The Buddhist Notion of Love (Hint: it’s not about Us)

“When I fall in love, truly, our love will help one another to face outward, not merely inward.” Read Waylon Lewis’ thoughts on what love means from a Buddhist perspective.

Too often, these days, dating is fast. Fast food, fast dating. Slow down. Get to know. And something special might, might, might just happen.
 
Instead of deciding whether we like each other or not like *that* or making out and jumping into bed like *this,* grow some friendship, before anything else—that’s the foundation of a mindful kind of love.
 

“But let there be spaces in your togetherness

and let the winds of the heavens dance between you. Love one another but

make not a bond of love:

let it rather be a moving sea

between

the shores of your souls.”

~ Kahlil Gibran

 ~

This is an edited, shortened, tightened version of “Love is Selfish.” It appeared in Origin Magazine, Fall, 2012.

I’m in love with a woman I’ve never met.

But we do know each other. And one thing she said that I love is that

“being in love is of secondary importance”

…she said it in response to my concerns about our future hypothetical love, marriage and baby carriage.

See also: The Four Noble Truths of Love

She said,

“I don’t need to go on a lifelong romantic picnic—I have things to do”

I loved her for saying that. I’ve always thought fun was fun…for an hour or so. Then, fun is boring. You know what’s always fun? Serving the greater good by doing something you’re good at. Whether that’s dance or teaching or politicking or working the counter at a corner store or being a nurse or what.

The kind of love I’ve been brought up to look for isn’t a lifelong picnic. It’s a partnership, with loneliness built in.

In the Buddhist tradition, there’s no “tying the knot.” There’s no two candles, two souls “becoming one.” Instead of facing one another, completing one another (Jerry Maguire) and living happily ever after (which only happens in fiction and even then they never show, they just tell), the Buddhist visualization of a successful marriage is this:

Two friends (who want to make out constantly) facing the same direction together, symbolically east—the direction of the rising sun—as in our awakening, fundamentally a-ok human nature. Walking the path together. Helping one another to be of benefit.

Society’s notion of matrimonial love is what’s selfish. I know a lot of folks who do good for the world…until they have a wife, husband, children…and suddenly they have an unarguable excuse to forget this whole holy fucked up wonderful world that is crying, dying, begging, pleading and needing our help.

So I say this: I don’t just want to love a woman who loves me. That’s a good start: half the battle.

But the whole battle—love is war—is if she looks at me and says, “go free, do your thing, and in return I want to be able to go free, and do my thing, and your thing and my thing may be totally different, you might travel, I might travel, you might want to work instead of having dinner and I might want to work instead of having dinner…”

When I find a girl who loves what the whole point of life is…

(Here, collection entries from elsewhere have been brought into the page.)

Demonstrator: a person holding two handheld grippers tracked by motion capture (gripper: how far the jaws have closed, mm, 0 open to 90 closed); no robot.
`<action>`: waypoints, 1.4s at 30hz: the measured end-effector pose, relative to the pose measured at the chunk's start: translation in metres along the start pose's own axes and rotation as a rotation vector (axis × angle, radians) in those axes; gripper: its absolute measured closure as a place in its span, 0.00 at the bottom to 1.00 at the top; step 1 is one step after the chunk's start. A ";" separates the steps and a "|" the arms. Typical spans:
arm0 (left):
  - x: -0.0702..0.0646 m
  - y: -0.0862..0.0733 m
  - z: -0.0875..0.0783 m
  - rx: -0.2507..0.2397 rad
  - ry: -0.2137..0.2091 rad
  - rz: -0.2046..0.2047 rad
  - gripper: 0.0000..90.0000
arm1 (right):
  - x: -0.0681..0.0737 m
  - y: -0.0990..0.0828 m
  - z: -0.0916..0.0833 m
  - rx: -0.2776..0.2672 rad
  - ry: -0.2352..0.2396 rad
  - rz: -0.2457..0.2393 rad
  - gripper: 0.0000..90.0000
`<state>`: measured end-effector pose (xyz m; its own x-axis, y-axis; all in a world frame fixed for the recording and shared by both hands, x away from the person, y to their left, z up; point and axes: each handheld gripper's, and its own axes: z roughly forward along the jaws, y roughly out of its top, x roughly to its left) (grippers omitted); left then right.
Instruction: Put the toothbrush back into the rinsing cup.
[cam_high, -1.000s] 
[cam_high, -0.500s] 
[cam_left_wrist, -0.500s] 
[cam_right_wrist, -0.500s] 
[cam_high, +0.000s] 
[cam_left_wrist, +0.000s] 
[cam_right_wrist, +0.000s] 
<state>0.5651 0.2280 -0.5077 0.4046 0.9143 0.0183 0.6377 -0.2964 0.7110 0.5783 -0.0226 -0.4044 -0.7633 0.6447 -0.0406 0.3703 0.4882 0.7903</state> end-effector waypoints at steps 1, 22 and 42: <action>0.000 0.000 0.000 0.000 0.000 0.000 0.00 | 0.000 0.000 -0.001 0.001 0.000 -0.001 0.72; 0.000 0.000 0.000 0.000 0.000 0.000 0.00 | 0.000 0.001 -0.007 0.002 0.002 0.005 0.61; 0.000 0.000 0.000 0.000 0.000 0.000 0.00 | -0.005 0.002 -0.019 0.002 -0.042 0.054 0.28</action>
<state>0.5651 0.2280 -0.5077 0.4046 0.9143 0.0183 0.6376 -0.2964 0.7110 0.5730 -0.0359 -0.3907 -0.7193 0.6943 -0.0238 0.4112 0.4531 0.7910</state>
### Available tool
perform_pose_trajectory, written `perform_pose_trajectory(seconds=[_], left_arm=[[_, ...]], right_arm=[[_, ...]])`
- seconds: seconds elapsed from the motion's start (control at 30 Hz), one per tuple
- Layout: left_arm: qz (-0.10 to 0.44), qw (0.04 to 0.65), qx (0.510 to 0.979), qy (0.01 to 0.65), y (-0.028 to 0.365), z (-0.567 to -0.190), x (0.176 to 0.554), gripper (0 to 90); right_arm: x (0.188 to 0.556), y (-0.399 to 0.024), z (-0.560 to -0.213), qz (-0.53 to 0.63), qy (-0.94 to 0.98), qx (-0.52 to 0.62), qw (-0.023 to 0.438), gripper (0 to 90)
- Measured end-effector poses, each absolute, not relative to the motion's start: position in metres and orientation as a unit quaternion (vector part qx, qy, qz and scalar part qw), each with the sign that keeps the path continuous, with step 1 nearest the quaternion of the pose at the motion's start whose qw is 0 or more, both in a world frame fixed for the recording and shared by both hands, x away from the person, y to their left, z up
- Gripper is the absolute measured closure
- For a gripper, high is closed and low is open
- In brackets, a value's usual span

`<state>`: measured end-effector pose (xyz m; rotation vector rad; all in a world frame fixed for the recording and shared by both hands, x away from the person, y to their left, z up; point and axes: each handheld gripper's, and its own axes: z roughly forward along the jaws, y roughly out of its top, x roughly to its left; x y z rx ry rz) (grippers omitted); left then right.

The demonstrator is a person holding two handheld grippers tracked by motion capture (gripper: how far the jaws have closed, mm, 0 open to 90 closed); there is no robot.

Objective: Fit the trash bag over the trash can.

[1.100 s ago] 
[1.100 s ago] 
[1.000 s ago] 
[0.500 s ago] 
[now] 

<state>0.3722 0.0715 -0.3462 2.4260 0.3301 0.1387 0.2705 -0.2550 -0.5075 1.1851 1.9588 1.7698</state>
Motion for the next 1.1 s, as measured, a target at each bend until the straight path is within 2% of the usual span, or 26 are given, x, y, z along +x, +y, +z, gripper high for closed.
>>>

“And while I’m here I’ll do the work. And what’s the work? To ease the pain of living — everything else, drunken dumbshow” – Allen Ginsberg

…more than our marriage, well I’m ready to get married.

See also: Understand Love Like a Buddhist

Until then, spare me your expectations. You don’t have rights to me. I have one short life to live and I’ve been given a ton—and I enjoy nothing more than working night and day to create something that can give back.

As Eleanor Roosevelt said,

“the only joy in this hard life is serving others.”

When I fall in love, truly, our love will help one another to face outward, not merely inward.

Get my book, Things I would like to do with You.

 

Relephant reads:

Buddhist Wedding Poem.

Buddhist Weddings.

Bonus:

The kind of Human that the Buddha would Admire.

The one Buddhist Red Flag to watch out for & how you'll know if he or she is The One.

The all-time Best Buddhist Tip for making Relationships Last.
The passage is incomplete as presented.